Alemayehu Eshete Andarge (; French pronunciation: Alèmayèhu Eshèté; June 1941 – 2 September 2021) was an Ethiopian singer. He had performed since the 1960s and primarily in Amharic. He had been nicknamed "the Ethiopian Elvis".

Early life and career
Alemayehu was born in June 1941 in Addis Ababa, where his father worked as a taxi driver.

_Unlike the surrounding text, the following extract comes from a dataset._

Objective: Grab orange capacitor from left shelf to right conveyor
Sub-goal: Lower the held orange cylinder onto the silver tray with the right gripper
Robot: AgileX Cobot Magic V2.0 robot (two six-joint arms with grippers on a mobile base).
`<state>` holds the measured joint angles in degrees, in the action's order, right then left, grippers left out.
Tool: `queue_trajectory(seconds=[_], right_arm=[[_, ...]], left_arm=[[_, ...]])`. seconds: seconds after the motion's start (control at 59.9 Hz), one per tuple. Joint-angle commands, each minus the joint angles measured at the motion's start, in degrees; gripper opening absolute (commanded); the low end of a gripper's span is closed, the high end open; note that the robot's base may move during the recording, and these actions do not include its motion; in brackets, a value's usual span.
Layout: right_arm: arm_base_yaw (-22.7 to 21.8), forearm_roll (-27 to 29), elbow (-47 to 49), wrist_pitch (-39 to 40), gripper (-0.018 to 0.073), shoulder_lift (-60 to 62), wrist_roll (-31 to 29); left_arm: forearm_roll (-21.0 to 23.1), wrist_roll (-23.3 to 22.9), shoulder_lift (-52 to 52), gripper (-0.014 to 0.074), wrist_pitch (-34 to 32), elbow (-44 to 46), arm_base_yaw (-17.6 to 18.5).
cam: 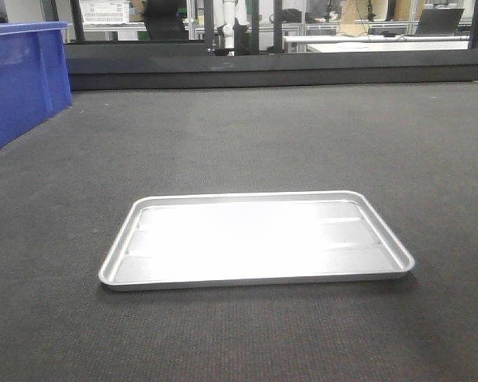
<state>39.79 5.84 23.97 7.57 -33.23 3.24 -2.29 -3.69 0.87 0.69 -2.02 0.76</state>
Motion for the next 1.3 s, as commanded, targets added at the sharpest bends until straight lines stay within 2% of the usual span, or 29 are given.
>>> queue_trajectory(seconds=[0.0,0.167,0.401,0.551,0.735,1.018,1.185,1.286], right_arm=[[-0.1,-0.4,2.7,9.4,0.0053,-7.7,-0.4],[-0.1,-0.4,2.7,20.1,0.0053,-21.6,-0.4],[-0.1,-0.5,2.7,40.4,0.0053,-40.2,-0.4],[-0.1,-0.5,2.7,47.9,0.0053,-49.0,-0.4],[-0.1,-1.0,2.7,53.4,0.0064,-56.2,-0.3],[-0.1,-3.8,2.7,56.0,0.0262,-61.1,1.6],[-0.1,-3.8,2.7,56.3,0.045,-62.2,1.6],[-0.1,-3.8,2.7,56.5,0.0524,-62.2,1.8]], left_arm=[[0.1,-0.4,0.4,-0.0126,-5.2,-1.2,0.1],[0.1,-0.4,0.4,-0.0126,-5.2,-1.2,0.1],[0.1,-0.4,0.4,-0.0126,-5.2,-1.2,0.1],[0.1,-0.4,0.4,-0.0126,-5.2,-1.2,0.1],[0.1,-0.4,0.4,-0.0126,-5.2,-1.2,0.1],[0.1,-0.4,0.4,-0.0126,-5.2,-1.2,0.1],[0.1,-0.4,0.4,-0.0126,-5.2,-1.2,0.1],[0.1,-0.4,0.4,-0.0126,-5.2,-1.2,0.1]])
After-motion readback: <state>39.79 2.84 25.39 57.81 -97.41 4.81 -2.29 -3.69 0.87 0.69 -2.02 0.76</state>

Alemayehu talent was recognized by Colonel Retta Demeqe, who invited the young singer to perform with Addis Ababa's famous Police Orchestra. He had his first hit "Seul" in 1961 before moving on to found the Alem-Girma Band with Girma Beyene. Over the course of 15 years, Alemayehu released some 30 singles until the arrival of the communist junta Derg. Alemayehu continued working as a musician under the Derg and was once ordered to perform in Korean for Kim Il-sung.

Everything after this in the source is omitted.